Pen, be my heart: for these two wave-thundering fingers of golden-blue before that sun hits these rocks–in Genova, friend and lover, a city where nothing is not wild. Genova, where all ties and times and turns itself to the sea, and thus to the moon, that pulling, reflecting body…
I am here on the spiaggia libera once again, resting on a bay of blessed pietrine, lines of white running over fields of ardesia-gray, and I am thinking about light: how in my language “light” means more than one thing, has a weight to it that doesn’t carry through in Italian. Here light means luminescence, and nothing else, not how heavy or not heavy a person is, a tendency that across a woman’s life often matters more than it should. Where I’m from light means absence, core, revelation…
I didn’t want to photograph anything today for the same reasons I fear writing it down: in documenting, I am afraid I won’t be able to see.
Now the wind is working with the sun, telling me for (un)certain when it’s time to go home, this other home, where I have left the baby with nonna (I am still not good at doing this), and under and around all of this, still writing, I think, I would have photographed the following:
monk parakeets–flocks of green cawing madly at the idea of avian non-nativity; flowering brush, dormant, with pods that fray like milkweed; white-haired Genovese in mustard pants with wool caps or full-fur jackets; green-painted iron railings on houses, palazzi, painted only in colors that reflect, and do not attempt to change or capture, the light of the setting sun.
Here there is so much love for what is, what has almost always been, for all that soul in every timeless thing.
I am led (as I was told I would be) to a particular rock, a jagged heart I will pack in tissue, smuggle home past customs and send to a friend’s mother who has recently known loss. I will keep some of these rocks for myself as well.

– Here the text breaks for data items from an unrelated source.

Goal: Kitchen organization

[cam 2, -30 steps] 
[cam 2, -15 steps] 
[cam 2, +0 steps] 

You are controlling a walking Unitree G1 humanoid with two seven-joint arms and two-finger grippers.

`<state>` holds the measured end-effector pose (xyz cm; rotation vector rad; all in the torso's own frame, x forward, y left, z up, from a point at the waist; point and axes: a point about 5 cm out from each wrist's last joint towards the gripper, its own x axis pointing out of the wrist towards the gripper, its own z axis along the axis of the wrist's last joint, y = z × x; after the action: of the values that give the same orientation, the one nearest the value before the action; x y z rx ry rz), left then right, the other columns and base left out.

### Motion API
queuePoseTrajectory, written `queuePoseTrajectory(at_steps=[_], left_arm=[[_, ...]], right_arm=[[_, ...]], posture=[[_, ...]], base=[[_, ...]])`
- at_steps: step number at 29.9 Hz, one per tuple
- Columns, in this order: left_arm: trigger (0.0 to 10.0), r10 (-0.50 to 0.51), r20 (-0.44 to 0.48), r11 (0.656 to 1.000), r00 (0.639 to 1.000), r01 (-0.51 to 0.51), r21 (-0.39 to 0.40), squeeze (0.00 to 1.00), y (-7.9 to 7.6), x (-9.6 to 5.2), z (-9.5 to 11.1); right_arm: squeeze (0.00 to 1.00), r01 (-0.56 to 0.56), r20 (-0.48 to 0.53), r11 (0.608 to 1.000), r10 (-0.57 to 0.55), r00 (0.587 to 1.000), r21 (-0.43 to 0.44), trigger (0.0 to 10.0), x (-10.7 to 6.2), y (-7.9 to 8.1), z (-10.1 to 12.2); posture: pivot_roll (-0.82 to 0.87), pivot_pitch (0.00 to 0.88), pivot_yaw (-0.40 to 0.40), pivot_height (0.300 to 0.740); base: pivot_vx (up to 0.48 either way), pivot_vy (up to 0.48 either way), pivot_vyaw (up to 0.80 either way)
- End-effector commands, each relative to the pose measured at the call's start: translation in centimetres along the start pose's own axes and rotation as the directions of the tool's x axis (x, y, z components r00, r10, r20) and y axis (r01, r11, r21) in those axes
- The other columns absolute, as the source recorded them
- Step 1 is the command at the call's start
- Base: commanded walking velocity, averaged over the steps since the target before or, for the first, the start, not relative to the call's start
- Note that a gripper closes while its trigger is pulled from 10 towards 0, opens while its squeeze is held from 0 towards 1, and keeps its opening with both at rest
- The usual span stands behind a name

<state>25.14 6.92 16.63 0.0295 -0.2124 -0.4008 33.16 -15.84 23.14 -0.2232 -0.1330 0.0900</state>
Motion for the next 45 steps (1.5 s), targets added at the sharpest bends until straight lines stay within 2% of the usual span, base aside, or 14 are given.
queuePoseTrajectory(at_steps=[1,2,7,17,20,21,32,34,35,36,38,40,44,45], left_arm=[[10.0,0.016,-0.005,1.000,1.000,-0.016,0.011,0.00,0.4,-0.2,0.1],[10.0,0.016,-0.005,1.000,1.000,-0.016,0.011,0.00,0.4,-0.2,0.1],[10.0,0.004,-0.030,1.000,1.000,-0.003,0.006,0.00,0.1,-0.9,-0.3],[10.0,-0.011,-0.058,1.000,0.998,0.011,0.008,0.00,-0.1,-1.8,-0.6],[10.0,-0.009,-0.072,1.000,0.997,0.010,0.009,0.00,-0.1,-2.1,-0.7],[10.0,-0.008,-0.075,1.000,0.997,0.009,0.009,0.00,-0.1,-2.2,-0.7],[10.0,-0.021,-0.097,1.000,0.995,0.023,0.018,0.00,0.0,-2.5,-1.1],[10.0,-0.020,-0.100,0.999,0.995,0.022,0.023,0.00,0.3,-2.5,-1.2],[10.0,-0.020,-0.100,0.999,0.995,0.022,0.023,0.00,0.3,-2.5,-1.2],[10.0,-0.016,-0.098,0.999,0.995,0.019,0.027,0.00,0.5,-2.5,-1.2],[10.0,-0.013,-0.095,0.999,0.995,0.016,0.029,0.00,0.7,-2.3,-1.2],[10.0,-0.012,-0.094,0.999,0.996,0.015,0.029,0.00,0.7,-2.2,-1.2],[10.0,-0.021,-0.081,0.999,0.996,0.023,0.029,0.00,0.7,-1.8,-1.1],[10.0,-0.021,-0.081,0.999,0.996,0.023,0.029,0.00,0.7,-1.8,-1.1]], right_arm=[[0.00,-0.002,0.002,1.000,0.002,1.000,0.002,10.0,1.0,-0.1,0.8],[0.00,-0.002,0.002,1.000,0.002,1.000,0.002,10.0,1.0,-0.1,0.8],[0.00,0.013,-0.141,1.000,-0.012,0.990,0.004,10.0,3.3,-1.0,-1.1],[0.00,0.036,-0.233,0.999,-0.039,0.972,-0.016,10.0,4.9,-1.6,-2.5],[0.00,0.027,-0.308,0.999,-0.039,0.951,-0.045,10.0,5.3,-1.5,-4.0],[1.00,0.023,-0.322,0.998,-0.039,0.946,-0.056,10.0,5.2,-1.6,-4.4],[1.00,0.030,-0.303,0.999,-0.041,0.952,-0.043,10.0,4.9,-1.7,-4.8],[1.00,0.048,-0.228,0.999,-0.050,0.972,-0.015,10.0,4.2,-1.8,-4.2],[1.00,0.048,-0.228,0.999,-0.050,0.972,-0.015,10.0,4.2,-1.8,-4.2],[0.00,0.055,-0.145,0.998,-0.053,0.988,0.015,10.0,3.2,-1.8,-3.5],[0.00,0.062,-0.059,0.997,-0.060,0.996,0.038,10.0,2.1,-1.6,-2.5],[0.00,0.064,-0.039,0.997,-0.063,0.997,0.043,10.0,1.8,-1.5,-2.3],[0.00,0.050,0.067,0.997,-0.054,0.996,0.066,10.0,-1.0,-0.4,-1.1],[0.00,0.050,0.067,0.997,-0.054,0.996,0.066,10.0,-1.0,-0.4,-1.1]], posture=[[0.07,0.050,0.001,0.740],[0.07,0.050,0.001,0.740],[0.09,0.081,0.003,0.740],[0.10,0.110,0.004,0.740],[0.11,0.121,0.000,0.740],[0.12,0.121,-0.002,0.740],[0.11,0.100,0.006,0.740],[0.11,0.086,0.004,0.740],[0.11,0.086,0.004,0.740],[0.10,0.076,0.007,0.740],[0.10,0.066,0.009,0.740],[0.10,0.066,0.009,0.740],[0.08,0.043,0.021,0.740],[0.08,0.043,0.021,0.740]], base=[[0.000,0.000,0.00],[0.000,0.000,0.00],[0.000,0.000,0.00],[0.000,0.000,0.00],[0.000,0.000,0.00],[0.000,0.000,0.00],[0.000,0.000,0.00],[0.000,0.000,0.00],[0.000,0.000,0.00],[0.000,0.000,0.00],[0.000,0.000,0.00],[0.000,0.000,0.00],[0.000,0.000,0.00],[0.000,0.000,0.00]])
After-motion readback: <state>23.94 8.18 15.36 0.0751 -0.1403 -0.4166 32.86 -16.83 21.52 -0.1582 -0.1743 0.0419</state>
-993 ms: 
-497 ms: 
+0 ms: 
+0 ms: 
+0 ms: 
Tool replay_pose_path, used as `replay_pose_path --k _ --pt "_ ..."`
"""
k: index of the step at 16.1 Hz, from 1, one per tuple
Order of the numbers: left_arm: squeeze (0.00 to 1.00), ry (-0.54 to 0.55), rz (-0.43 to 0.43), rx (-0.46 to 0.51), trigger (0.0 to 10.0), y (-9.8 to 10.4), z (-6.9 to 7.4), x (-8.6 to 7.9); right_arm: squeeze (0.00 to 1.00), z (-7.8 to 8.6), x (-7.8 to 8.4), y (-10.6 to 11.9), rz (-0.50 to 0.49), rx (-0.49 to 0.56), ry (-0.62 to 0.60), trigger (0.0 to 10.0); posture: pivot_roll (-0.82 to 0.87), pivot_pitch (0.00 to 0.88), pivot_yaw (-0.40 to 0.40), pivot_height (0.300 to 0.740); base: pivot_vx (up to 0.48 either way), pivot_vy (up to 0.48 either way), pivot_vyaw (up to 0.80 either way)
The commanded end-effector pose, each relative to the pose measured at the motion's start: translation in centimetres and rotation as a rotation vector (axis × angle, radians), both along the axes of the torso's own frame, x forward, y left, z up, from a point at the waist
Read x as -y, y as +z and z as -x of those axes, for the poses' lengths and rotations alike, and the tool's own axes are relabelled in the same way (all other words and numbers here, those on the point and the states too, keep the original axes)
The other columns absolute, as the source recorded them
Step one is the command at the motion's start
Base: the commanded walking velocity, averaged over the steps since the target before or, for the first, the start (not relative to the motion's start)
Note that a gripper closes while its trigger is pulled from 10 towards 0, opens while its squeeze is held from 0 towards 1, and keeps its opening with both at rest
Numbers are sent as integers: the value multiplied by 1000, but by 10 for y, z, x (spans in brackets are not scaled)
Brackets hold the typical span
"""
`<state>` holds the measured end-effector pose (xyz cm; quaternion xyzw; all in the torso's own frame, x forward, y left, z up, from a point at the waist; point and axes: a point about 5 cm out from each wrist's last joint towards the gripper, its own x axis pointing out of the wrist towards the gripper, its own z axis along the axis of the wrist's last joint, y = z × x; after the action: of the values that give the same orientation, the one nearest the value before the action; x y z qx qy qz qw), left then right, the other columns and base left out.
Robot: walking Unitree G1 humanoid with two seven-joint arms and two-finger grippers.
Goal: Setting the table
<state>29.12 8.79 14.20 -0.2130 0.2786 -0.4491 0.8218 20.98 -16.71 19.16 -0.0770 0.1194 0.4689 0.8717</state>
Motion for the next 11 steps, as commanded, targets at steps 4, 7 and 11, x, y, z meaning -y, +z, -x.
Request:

It is hard to live even briefly on rhythms not your own, and yet, to sublimate one’s “own-ness,” even briefly, has its benefits. Metamorphosis, deposition, erosion. In and out, the pull of the sea, carving and carrying us home and away, away from home toward home.
So nice! Beautiful. 🙂
LikeLike
I’ve never been, but this sounds lovely, both literally and figuratively. I love the sucking sound of the sea, pulling the listener, the observer, home.